▶ [Problem description]:
Show, in full, each line of the data that contains "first".

▶ [Supplied data]:
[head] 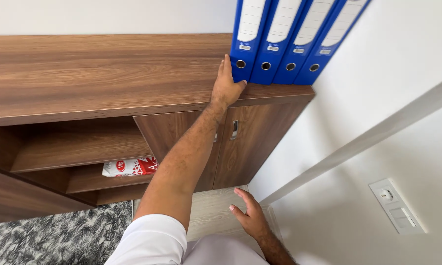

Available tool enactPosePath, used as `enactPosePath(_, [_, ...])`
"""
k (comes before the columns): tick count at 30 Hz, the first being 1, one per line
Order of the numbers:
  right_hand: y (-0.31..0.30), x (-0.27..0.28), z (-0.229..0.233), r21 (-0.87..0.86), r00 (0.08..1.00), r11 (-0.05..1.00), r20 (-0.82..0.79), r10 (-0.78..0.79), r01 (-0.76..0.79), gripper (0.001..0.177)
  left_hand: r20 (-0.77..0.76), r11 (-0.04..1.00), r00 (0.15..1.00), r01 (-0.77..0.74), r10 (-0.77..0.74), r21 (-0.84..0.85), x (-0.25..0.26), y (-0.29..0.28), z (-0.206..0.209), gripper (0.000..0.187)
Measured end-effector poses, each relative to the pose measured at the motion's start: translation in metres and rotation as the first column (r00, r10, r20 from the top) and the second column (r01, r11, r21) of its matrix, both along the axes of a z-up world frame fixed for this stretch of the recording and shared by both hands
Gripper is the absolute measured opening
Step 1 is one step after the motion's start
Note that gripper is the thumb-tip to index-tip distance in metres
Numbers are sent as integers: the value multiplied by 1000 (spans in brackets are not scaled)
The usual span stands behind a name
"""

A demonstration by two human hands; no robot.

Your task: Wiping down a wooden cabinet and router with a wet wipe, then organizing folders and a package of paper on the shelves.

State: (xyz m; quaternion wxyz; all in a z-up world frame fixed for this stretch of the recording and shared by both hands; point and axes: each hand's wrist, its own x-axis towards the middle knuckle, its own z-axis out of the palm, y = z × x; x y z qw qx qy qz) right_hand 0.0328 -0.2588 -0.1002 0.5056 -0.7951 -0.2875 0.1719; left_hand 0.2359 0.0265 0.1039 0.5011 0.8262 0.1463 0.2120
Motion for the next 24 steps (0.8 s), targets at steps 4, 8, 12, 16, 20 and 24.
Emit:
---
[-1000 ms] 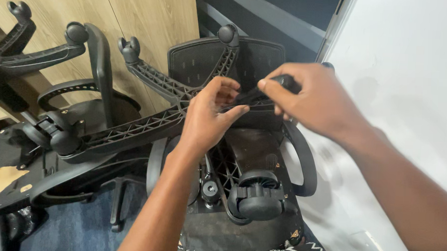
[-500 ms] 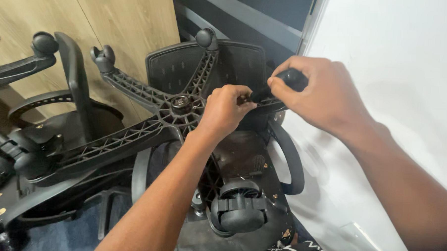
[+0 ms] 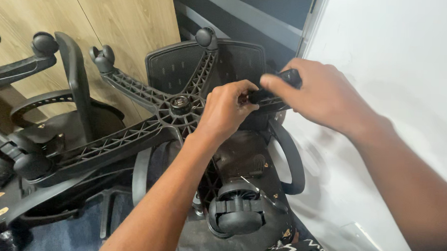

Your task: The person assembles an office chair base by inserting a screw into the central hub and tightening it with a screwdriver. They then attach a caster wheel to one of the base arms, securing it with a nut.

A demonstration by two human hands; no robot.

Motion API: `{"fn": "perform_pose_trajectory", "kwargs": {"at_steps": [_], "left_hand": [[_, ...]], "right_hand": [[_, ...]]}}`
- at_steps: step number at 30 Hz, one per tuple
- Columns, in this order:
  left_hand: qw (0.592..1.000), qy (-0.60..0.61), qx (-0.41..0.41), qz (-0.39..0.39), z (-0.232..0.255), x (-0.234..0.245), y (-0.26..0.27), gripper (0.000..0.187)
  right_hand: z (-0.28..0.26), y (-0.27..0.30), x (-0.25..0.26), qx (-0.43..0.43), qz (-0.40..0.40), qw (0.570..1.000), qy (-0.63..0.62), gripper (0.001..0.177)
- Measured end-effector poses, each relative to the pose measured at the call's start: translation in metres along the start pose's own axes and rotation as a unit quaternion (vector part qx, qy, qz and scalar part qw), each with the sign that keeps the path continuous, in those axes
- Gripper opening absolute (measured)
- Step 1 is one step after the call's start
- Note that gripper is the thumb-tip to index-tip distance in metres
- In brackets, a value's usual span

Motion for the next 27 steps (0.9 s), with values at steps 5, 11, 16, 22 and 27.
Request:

▶ [Written solution]:
k (comes before the columns): tick count at 30 Hz, the first being 1, one per line
Measured end-effector poses, each relative to the pose measured at the motion's start: translation in metres and rotation as the first column (r00, r10, r20 from the top) and the second column (r01, r11, r21) of its matrix, both along the axes of a z-up world frame fixed for this stretch of the recording and shared by both hands

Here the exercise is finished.